0

I am importing a csv that could potentially have around 100,000 rows. Each row has 5 columns. The first column of each row will have a sentence and the other 4 columns have numeric values. I need to loop through the csv data and grab each word from each row and add it as a it's own row in a new array. So for example:

| big red truck   | 5 | 2 | 5 | 1 |
| small red truck | 4 | 2 | 0 | 0 |
| big fast truck  | 3 | 2 | 4 | 1 |

becomes

| truck | 12 | 6 | 9 | 2 |
| red   | 9  | 4 | 5 | 1 |
| fast  | 3  | 2 | 4 | 1 |
| small | 4  | 2 | 0 | 0 |

This is what I'm currently doing. It works fine with smaller files but at around 50,000 rows I run into issues and start getting back server errors.

function get_csv_terms($csvdata){
    $terms = array();
    $csv_rows = count($csvdata);
    $x = 0;
    //get terms
    while($x <= $csv_rows){
        $groupTerm = explode(' ', $csvdata[$x][0]);
        foreach( $groupTerm as $term ){
            if($term != NULL){
                if(!in_array($term, $terms)){
                    $terms[] = $term;
                }
            }
        }
        $x++;
    }

    return $terms;
}

//filter csv and create data for table output
function filter_csv($csvdata){
    $sortedData = array();
    $csv_rows = count($csvdata);
    $terms = get_csv_terms($csvdata); 
    $terms_count = count($terms);
    $x = 0;

    while($x <= $terms_count){
        $y = 0;
        while($y <= $csv_rows){
            $termWords = explode(" ", $csvdata[$y][0]);
            $termWordCount = count($termWords);
            $z = 0;
            while($z <= $termWordCount){
                if($terms[$x] != NULL){
                    if($termWords[$z] == $terms[$x]){
                        $sortedData[$terms[$x]][0] +=  intval($csvdata[$y][1]);
                        $sortedData[$terms[$x]][1] +=  floatval($csvdata[$y][2]);
                        $sortedData[$terms[$x]][2] +=  floatval($csvdata[$y][3]);value
                        $sortedData[$terms[$x]][3] +=  floatval($csvdata[$y][4]);
                    }
                }
                $z++;
            }
            $y++;
        }
        $x++;
    }

    return $sortedData;
}
RamPrakash
  • 1,687
  • 3
  • 20
  • 25
John Nixon
  • 59
  • 3
  • What errors?
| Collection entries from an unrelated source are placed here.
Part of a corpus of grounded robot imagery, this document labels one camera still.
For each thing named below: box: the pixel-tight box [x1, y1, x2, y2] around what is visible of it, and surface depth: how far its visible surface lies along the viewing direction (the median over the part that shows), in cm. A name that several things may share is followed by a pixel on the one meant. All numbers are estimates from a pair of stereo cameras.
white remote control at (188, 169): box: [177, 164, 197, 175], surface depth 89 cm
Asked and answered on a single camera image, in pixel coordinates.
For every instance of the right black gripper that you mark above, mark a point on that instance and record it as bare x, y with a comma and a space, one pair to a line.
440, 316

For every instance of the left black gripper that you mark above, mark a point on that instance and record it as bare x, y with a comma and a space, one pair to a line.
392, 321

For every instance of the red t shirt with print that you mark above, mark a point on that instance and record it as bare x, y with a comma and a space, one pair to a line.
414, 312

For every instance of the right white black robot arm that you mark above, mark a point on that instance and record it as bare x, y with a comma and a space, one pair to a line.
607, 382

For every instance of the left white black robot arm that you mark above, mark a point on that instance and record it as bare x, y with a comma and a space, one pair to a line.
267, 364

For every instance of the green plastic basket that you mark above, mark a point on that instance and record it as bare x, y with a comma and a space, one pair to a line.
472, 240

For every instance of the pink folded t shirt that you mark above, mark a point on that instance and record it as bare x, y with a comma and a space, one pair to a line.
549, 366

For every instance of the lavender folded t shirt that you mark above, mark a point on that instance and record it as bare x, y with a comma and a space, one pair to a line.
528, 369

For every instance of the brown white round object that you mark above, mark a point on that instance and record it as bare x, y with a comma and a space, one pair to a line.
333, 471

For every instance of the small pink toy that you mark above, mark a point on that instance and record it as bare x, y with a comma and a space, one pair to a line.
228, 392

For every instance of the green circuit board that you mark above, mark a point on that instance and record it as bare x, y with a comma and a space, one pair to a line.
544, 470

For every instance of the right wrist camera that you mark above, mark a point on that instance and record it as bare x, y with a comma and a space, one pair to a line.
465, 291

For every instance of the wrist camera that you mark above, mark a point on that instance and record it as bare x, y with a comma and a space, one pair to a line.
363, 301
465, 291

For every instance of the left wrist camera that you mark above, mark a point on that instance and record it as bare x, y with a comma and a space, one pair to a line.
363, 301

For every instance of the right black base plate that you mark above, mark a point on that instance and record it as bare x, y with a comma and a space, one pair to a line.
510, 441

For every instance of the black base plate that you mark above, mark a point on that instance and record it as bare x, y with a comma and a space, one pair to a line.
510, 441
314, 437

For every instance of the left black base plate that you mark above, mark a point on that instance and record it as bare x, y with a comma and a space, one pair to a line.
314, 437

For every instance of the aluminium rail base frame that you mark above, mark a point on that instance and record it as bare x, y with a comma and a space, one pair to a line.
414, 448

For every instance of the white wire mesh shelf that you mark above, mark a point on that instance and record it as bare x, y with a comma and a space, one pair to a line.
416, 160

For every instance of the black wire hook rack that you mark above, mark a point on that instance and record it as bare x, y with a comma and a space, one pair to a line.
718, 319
Memory allocation errors? – jhilgeman Dec 31 '19 at 17:54
  • Also, your sample data indicates you have regular int values for the last 4 columns but your code tries to cast them as floats. – jhilgeman Dec 31 '19 at 17:56
  • Yes, and I've tried upping both the max_execution_time and memory_limit in my php.ini file with no luck – John Nixon Dec 31 '19 at 17:57
  • The last three are floats in the real data, just not in the small example above – John Nixon Dec 31 '19 at 17:58
  • Did you restart the PHP service (for FPM) or web server (for modular PHP) after making the changes in your ini file? Did you validate that the changes took place by looking at the output of phpinfo() ? Did the numbers in the error message change after you made the ini changes? – jhilgeman Dec 31 '19 at 18:03
  • It also looks like you are keeping quite a bit of duplicate data in memory. You have an array of all your CSV data, then the array containing the terms and then an array containing the terms and their count valued. There is a lot of room for optimization. – jhilgeman Dec 31 '19 at 18:13
  • I did restart the service, errors stayed the same. You are correct, there is room for optimization and that is where my knowledge hits a wall hahaha. – John Nixon Dec 31 '19 at 18:40
  • So far I've successfully trimmed out need for the get_csv_terms() and it's produced array. Working to trim further. – John Nixon Dec 31 '19 at 19:38
  • If you are getting a memory error and you've increased the limit in your ini file and the error message is still EXACTLY the same (same numbers) then either you've changed the wrong ini file or there is something else overriding it and setting a new memory limit. Try using ini_get and ini_set to check the current value and then set a higher memory limit in your code and validate that the changes took place. – jhilgeman Dec 31 '19 at 20:02
  • 1
    As a general optimization, try reading the CSV file one record at a time and aggregating the data that way (instead of reading the entire thing into memory and looping through it). – jhilgeman Dec 31 '19 at 20:05
  • Thanks for talking me through this one. I was able to remove the loops above and condense in to reading the CSV one record at a time. It made the process much faster and with no issues. – John Nixon Jan 02 '20 at 14:48

1 Answers1

0

As mentioned in the comment trails, the resolution should be to either increase the memory limit far enough (if possible), or else reduce data duplication and switch to processing the CSV one record at a time to reduce memory usage.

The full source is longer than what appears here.